The spray painting of automobile bodies, engines and a variety of industrial and consumer articles is carried out in specialized enclosures called paint spray booths. These booths provide a controlled work area for the painting operations that enhances worker safety and minimizes the amount of contaminants that adversely impact a finished paint job. Booths can vary significantly in size and design. The booths have a work area where the actual painting is done and a backsection/underbooth area where paint overspray is removed from the air. In small or low production systems, this is accomplished by pulling the paint laden air through a series of disposable filters. More commonly, a moving stream of air generated by booth exhaust fans pulls the paint overspray through a curtain or spray of recirculating water effectively scrubbing the paint particles from the air into a water or aqueous phase for recovery or processing. The water and scrubbed paint particles are carried to a sump basin where the paint particles are separated from the water so that the water can be recycled, and the safe deposal of waste paint solids.
Paint is a highly adhesive film forming material. It tends to readily adhere to any exposed surface, including the interior of the spray booth where it can build up and eventually reduce air and water flow, block drains, damage pumps and plug screens. This reduces booth efficiency and significantly increases operating costs. For this reason, chemical “detackifiers” are usually added to the recirculating water. These detackifiers improve the scrubbing efficiency of the booth, prevent the paint from adhering to booth surfaces, and aid in the collection and removal of paint solids from the recirculating water stream.
Conventionally, solvent-based or solvent borne paints were most commonly employed in spray booths. More recently, increased environmental awareness has resulted in regulations limiting the amount of volatile organic compounds (VOCs) that can be released. This has resulted in an increased use of waterborne paints and reformulation of existing solvent based ones to reduce VOCs. These materials, while not as tacky as solvent based materials, are much more difficult to separate from water and due to their surfactant load are much more prone towards generating significant amounts of foam and require different treatments than their solvent based analogs. Consequently, a need has developed for detackifiers that cannot only reduce the stickiness of traditional paints but also deal with the need to control foam and improve collection of newer, reformulated water based and hazardous air pollutant (HAP) compatible solvent based paints (ones determined not to contain any materials regulated as HAPs).

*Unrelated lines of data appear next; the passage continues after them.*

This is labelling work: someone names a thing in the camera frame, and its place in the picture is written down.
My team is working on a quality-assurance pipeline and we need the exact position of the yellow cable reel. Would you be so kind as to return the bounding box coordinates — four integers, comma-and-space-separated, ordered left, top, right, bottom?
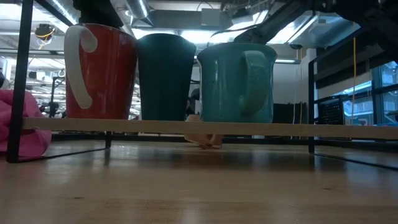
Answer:
34, 23, 57, 42

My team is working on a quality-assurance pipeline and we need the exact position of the teal ceramic mug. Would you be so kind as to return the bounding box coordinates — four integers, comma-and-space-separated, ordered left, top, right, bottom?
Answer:
197, 42, 278, 123

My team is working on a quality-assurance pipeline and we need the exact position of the dark green handleless cup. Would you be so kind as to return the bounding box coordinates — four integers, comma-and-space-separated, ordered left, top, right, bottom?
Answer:
136, 33, 197, 121

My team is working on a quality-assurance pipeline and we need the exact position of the yellow hanging cable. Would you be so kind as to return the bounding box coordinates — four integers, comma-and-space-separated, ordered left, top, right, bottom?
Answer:
351, 37, 357, 125

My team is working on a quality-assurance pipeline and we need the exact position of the grey ceiling box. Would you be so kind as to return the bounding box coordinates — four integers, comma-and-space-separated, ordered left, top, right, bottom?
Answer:
200, 8, 222, 27

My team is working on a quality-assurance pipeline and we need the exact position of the round silver ceiling duct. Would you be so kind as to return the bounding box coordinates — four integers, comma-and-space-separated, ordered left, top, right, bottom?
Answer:
124, 0, 154, 27

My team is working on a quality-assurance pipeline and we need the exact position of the black aluminium table frame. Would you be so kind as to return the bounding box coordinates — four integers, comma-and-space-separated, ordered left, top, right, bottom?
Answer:
51, 133, 398, 153

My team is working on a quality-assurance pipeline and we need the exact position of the pink cloth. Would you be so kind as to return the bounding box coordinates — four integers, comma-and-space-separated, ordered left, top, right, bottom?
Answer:
0, 89, 52, 158

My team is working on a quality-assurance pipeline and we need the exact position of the black cabinet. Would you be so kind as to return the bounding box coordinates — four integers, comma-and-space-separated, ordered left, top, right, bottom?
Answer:
272, 102, 308, 124

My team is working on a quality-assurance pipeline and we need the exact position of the red mug with white handle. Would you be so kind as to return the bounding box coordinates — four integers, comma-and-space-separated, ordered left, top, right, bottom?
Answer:
64, 23, 138, 120

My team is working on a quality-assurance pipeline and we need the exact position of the black perforated crate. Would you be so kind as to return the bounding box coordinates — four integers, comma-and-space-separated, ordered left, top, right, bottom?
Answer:
317, 95, 345, 126

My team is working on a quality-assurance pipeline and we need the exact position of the rectangular silver ceiling duct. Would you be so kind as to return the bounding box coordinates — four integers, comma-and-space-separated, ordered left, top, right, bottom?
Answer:
267, 12, 363, 49

Current economic concerns and environmental awareness have also dictated that these products be cost effective and perform in a sustainable manner. Moreover, due to long term corrosion concerns, several manufacturers have begun placing restrictions on the amount of chlorides that a product can contain or the amount of chloride that can be present in the paint sludge systems. As a result, there is an increasing need to provide detackifiers that do not result in chloride accumulation in the environment to meet these environmental sustainability goals.